START Given records
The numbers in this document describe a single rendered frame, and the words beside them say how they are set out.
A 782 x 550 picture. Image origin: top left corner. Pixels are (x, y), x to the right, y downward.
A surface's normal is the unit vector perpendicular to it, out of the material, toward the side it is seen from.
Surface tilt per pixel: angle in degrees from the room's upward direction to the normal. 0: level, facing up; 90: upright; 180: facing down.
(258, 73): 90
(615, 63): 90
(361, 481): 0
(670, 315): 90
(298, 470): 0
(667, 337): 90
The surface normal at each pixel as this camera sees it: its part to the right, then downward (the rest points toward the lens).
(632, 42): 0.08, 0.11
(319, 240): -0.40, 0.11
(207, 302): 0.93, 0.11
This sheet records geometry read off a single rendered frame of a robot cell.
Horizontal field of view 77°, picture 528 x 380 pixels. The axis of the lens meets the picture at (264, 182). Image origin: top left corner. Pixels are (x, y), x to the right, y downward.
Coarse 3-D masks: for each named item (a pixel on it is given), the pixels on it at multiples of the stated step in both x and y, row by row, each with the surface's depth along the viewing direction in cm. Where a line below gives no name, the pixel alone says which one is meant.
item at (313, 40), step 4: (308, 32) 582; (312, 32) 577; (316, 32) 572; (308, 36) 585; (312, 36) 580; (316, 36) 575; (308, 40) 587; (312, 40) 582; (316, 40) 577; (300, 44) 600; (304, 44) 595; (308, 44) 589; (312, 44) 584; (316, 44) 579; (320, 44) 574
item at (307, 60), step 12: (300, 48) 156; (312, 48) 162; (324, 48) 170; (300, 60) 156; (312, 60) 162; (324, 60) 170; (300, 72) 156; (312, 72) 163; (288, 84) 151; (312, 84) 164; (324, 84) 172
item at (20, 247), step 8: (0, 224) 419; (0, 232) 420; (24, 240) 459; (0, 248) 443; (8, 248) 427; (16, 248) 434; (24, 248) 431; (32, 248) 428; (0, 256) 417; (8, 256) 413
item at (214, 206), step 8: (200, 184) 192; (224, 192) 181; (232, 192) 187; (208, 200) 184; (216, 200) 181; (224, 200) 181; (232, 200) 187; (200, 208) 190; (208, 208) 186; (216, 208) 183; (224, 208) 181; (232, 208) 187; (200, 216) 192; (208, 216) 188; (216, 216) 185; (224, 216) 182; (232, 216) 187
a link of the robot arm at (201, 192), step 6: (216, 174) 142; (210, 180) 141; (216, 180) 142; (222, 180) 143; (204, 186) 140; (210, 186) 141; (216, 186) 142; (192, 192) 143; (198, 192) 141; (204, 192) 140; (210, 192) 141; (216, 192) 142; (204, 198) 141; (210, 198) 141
END Given records
Using the records above, restate word for word the lines from the one with "(319, 240): -0.40, 0.11" through the one with "This sheet records", both included.

(319, 240): -0.40, 0.11
(207, 302): 0.93, 0.11
This sheet records geometry read off a single rendered frame of a robot cell.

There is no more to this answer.